Probabilistic prediction of protein phosphorylation sites using classification relevance units machines

  • Authors:
  • Mark Menor;Kyungim Baek;Guylaine Poisson

  • Affiliations:
  • University of Hawai'I at Mānoa, Honolulu, HI;University of Hawai'I at Mānoa, Honolulu, HI;University of Hawai'I at Mānoa, Honolulu, HI

  • Venue:
  • ACM SIGAPP Applied Computing Review
  • Year:
  • 2012

Quantified Score

Hi-index 0.00

Visualization

Abstract

Phosphorylation is an important post-translational modification of proteins that is essential to the regulation of many cellular processes.

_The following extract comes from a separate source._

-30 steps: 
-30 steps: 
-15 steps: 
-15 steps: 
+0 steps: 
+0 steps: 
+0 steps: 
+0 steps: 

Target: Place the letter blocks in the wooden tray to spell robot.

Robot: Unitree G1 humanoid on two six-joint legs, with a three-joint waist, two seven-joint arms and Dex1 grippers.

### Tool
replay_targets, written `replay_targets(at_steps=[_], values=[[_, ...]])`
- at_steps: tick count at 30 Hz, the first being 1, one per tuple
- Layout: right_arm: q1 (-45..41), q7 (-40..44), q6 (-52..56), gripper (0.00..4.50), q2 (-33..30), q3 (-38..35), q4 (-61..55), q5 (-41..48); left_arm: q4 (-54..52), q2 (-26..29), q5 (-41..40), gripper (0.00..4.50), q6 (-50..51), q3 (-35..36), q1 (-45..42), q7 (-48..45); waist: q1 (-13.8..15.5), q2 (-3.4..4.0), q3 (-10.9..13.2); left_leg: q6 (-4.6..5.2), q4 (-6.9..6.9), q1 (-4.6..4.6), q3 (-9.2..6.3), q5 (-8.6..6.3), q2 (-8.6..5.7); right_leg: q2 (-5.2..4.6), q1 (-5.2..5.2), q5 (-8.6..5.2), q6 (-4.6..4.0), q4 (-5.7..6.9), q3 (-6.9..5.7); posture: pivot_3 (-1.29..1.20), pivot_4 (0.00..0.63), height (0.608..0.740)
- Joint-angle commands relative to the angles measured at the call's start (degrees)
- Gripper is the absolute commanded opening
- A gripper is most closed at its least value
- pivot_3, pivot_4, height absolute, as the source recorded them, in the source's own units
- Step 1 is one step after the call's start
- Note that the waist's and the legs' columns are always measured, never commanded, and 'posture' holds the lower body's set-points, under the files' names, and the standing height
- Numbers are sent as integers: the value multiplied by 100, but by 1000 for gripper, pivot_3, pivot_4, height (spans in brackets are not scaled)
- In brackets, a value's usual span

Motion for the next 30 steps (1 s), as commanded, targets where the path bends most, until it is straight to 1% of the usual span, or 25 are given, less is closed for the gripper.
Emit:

Although most of the phosphorylation sites discovered in protein sequences have been identified experimentally, the in vivo and in vitro discovery of the sites is an expensive, time-consuming and laborious task. Therefore, the development of computational methods for prediction of protein phosphorylation sites has drawn considerable attention. In this work, we present a kernel-based probabilistic Classification Relevance Units Machine (CRUM) for in silico phosphorylation site prediction. In comparison with the popular Support Vector Machine (SVM) CRUM shows comparable predictive performance and yet provides a more parsimonious model. This is desirable since it leads to a reduction in prediction run-time, which is important in predictions on large-scale data. Furthermore, the CRUM training algorithm has lower run-time and memory complexity and has a simpler parameter selection scheme than the Relevance Vector Machine (RVM) learning algorithm. To further investigate the viability of using CRUM in phosphorylation site prediction, we construct multiple CRUM predictors using different combinations of three phosphorylation site features -- BLOSUM encoding, disorder, and amino acid composition. The predictors are evaluated through cross-validation and the results show that CRUM with BLOSUM feature is among the best performing CRUM predictors in both cross-validation and benchmark experiments. A comparative study with existing prediction tools in an independent benchmark experiment suggests possible direction for further improving the predictive performance of CRUM predictors.